▸ EXERCISE DESCRIPTION: Can you pull out each line of the data below that includes the word "camera"?

▸ PROVIDED INFORMATION:
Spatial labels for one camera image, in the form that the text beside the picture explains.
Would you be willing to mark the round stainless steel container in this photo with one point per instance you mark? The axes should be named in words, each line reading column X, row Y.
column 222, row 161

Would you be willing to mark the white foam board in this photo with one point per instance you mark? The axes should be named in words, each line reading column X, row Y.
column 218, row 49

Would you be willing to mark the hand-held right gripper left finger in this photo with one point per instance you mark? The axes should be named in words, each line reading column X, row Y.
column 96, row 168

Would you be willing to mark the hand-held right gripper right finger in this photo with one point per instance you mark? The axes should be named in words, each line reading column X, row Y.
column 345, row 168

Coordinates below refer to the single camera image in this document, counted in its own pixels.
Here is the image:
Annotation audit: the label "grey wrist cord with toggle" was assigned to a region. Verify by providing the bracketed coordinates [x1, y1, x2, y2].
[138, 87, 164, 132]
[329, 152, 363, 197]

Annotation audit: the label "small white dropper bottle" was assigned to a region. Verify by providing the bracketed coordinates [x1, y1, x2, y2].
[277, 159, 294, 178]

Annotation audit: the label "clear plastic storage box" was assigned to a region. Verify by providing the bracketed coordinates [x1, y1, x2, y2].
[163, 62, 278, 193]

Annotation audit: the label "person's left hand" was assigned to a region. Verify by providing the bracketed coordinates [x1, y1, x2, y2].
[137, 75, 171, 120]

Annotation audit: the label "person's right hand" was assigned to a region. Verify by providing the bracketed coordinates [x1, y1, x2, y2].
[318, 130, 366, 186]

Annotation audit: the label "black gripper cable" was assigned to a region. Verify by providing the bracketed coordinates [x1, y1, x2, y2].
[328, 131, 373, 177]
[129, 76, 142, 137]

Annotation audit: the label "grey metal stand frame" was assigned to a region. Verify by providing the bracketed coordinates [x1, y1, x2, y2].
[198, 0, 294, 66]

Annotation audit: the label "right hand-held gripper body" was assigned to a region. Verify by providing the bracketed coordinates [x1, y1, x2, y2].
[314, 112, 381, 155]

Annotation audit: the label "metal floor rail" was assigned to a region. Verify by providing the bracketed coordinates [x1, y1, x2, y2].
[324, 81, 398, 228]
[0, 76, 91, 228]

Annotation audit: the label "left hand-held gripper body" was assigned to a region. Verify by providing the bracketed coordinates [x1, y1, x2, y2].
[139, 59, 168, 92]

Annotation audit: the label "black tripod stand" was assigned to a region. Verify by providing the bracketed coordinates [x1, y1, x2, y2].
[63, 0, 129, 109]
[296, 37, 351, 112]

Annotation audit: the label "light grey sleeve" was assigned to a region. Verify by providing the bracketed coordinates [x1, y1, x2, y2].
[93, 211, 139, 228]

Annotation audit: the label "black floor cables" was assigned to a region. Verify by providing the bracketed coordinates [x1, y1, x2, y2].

▸ RESPONSE TO THIS EXERCISE:
Spatial labels for one camera image, in the form that the text beside the picture explains.
Coordinates below refer to the single camera image in this document, counted in its own pixels.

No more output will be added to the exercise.